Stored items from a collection
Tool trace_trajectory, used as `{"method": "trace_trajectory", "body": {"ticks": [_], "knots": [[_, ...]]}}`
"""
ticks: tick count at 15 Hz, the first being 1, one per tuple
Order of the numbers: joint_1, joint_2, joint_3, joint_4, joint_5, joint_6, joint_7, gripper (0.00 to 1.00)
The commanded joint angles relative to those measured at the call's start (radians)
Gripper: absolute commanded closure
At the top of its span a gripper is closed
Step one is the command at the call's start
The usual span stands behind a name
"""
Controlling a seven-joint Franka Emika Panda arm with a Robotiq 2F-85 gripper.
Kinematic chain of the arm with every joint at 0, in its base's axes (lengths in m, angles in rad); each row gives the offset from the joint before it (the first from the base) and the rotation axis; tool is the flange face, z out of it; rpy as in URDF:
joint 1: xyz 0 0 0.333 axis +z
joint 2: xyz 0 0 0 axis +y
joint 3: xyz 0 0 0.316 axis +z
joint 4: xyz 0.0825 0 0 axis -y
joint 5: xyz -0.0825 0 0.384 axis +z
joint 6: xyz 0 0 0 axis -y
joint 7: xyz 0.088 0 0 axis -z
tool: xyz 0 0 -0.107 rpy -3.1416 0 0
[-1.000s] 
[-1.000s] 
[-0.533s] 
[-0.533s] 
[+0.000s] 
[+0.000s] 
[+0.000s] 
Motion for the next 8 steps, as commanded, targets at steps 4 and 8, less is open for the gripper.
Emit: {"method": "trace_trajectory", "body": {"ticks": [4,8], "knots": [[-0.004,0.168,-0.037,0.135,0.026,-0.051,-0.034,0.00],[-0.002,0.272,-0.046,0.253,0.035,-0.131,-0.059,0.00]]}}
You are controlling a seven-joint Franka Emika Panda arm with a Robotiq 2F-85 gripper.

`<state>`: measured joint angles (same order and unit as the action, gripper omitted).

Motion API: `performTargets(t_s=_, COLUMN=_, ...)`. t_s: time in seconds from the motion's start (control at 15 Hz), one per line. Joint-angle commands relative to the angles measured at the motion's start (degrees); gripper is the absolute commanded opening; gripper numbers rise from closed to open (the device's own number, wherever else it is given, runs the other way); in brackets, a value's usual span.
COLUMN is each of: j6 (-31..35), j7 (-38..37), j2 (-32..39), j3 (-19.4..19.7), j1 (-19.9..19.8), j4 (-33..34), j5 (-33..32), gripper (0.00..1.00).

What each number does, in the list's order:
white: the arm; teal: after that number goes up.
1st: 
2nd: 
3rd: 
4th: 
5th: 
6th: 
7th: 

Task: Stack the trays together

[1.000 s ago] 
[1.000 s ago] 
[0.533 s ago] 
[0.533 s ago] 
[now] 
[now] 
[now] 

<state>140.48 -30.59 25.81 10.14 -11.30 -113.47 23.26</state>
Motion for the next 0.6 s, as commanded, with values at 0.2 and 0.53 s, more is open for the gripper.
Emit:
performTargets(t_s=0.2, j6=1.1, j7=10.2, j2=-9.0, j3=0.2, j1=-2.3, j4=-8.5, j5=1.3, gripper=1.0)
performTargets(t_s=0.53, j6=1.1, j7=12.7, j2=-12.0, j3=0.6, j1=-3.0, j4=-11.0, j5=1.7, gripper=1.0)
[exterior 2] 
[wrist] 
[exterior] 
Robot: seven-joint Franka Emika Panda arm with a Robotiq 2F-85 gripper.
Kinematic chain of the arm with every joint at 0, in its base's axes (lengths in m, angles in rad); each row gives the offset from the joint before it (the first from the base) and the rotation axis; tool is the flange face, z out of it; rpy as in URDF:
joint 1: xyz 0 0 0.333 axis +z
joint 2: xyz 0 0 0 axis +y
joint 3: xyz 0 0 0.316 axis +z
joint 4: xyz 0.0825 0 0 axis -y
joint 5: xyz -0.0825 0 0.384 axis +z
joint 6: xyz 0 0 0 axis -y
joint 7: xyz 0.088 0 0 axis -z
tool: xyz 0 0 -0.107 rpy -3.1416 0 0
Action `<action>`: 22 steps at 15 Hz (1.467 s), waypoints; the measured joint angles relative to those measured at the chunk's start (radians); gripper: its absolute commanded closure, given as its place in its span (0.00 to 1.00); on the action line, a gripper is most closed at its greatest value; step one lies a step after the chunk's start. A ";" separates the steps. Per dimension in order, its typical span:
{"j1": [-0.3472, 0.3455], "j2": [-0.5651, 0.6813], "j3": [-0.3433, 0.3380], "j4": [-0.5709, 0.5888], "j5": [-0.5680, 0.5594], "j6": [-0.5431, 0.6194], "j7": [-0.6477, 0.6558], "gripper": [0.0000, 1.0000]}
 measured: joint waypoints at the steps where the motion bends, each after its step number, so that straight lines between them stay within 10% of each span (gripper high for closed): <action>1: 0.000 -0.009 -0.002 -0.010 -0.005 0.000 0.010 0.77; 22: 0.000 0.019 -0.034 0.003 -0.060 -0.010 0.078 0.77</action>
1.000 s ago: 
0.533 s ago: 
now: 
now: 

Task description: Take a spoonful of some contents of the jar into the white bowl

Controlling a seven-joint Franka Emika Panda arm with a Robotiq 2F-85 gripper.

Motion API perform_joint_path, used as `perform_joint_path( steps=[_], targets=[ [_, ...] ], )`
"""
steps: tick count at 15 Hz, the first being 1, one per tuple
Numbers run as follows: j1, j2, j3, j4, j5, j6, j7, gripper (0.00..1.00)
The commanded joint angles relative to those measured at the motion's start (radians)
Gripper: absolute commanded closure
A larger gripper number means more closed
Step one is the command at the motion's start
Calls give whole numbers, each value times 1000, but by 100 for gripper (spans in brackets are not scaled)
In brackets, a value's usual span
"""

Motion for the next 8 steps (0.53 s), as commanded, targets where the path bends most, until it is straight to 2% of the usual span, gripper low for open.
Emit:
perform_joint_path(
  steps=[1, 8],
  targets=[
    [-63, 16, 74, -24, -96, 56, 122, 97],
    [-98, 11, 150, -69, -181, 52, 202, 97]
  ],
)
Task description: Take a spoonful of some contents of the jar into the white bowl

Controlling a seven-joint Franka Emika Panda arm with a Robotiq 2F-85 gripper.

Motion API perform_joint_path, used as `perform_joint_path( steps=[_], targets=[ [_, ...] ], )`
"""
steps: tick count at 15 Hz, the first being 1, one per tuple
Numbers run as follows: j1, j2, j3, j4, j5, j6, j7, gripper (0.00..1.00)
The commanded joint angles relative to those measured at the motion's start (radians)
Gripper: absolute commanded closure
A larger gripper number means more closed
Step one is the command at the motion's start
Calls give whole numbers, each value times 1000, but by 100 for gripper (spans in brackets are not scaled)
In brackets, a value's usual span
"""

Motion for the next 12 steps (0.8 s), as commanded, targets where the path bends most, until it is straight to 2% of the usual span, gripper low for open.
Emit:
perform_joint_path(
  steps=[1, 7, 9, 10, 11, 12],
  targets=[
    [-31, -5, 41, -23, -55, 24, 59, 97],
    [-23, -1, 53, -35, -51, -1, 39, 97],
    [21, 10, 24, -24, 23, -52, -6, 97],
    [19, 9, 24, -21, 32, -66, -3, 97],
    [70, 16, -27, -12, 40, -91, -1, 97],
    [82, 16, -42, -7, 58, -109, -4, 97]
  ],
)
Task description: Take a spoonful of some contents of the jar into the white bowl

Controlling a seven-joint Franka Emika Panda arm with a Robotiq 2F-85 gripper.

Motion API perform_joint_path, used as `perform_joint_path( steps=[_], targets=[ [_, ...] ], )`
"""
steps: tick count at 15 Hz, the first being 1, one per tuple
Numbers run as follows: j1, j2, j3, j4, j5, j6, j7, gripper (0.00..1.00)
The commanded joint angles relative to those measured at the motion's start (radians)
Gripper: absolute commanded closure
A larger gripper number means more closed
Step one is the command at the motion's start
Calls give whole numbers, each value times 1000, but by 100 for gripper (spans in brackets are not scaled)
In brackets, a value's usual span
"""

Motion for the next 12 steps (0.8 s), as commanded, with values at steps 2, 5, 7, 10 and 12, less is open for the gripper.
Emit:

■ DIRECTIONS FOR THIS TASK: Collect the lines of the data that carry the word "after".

■ EXERCISE OUTPUT:
white: the arm; teal: after that number goes up.
Action `<action>`: 22 steps at 15 Hz (1.467 s), waypoints; the measured joint angles relative to those measured at the chunk's start (radians); gripper: its absolute commanded closure, given as its place in its span (0.00 to 1.00); on the action line, a gripper is most closed at its greatest value; step one lies a step after the chunk's start. A ";" separates the steps. Per dimension in order, its typical span:
 measured: joint waypoints at the steps where the motion bends, each after its step number, so that straight lines between them stay within 10% of each span (gripper high for closed): <action>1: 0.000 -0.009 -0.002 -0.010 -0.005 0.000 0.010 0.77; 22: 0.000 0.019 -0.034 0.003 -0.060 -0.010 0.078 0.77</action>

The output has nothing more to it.